Hope you are feeling a little better & get a date for your scan soon.
thanks girls -so many old friends from ttc thread and mc thread
couldnt post there - didnt feel right
bonkerz - thanks for email address, I use dhs so wont for now as I dont want him reading just how obsessed i am
lets keep in touch thru mumsnet
just hard to have faith isnt it when youve been let down by your body before
I cant remember what symptoms I had in my normal pgsbut dont feel they are strong enough
The magic of the BFP is rather taken away after m/c isn't it? When I got pg 3 cycles after an m/c I felt the same, almost regretting having ttc again. My pregnancy has gone fine (due in 1 month) but has been hard emotionally.

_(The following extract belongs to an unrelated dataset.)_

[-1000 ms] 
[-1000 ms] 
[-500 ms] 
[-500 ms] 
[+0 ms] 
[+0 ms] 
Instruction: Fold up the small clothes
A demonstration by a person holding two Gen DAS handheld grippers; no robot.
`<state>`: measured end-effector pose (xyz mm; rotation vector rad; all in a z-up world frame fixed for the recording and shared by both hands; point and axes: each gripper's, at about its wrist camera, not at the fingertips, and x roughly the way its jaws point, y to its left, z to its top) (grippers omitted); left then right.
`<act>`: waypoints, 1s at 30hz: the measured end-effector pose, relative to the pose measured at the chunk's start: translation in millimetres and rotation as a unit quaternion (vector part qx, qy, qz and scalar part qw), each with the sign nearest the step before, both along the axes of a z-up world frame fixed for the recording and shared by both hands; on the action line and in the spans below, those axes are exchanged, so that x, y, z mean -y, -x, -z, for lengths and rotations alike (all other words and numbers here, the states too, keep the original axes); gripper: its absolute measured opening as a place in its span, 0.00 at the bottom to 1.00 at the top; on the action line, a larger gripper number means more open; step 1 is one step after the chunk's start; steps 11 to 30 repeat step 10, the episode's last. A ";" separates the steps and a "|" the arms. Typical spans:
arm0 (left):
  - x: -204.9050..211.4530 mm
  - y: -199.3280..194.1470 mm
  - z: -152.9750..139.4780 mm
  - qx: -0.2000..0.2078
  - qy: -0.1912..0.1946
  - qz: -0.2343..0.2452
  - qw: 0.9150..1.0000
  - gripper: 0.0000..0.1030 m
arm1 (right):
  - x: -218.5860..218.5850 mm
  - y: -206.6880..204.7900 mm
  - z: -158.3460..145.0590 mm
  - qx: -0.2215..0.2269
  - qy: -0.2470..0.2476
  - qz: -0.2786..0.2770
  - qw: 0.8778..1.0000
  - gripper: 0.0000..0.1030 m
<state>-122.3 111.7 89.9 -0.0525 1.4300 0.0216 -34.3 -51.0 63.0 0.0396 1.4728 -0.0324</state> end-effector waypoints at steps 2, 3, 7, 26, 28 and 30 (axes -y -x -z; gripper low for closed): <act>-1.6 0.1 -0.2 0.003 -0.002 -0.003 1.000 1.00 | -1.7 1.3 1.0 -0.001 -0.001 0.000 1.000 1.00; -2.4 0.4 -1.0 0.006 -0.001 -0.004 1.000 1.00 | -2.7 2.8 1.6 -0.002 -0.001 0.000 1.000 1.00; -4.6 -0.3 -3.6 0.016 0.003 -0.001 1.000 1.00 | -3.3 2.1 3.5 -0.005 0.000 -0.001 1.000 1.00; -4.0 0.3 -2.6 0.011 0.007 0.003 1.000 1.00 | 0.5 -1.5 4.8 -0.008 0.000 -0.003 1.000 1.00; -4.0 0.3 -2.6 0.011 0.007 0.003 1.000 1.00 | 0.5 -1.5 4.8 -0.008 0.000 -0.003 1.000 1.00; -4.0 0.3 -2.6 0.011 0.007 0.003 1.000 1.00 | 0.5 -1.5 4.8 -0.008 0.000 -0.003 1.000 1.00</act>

Wishing you all the very best
hereshoping,I know how you feel.I was told that I'd never have children,then concieved a miracle baby only to loose it through ectopic pregnancy.When I was pregnant with dd shortly afterwards I was a nervous wreckfor months,particularly as I had no real symptoms at all.I was convinced that it was too good to be true.Happily she was born healthy & is the light of our lives.
I am 35 wks with our 3rd baby now & went through all the worry again in the 1st few months & should have had a season ticket to the EPAU.I think that when you loose a baby,you kind of loose your innocence & never take anything for granted.What I forced myself to remember was that this baby is totally different from the baby we lost & indeed,dd,so the pregnancy is bound to be different too.
Best of luck for your scan
Just wanted to empathise - I'm now 22 weeks with my second child - but I've had 3 miscarriages in the past and this pregnancy took 8 attempts at ivf - and I'm 41 - so I spent the first 12 weeks feeling physically ill with the stress of not quite believing it could last.
I'm much calmer now - but one of the thigns that hs MADE me calm down is that I'd bought an ultrasound doppler ( like midwives have) and used it from 10 weeks - the baby's heartbeat was ALWAYS high 180s - i.e. VERY high, almost dangerously so. 24 hours after the nuchal scan ( which was good) at 12 weeks it had fallen by 20 beats per minute - and within another week it had fallen by a further 10 beats. This somewhat dramatic change made me realise what my stress levels were doing to the baby and I have been determind NOT to let myself get worried about things since. Easier said than done, I know - but try!!!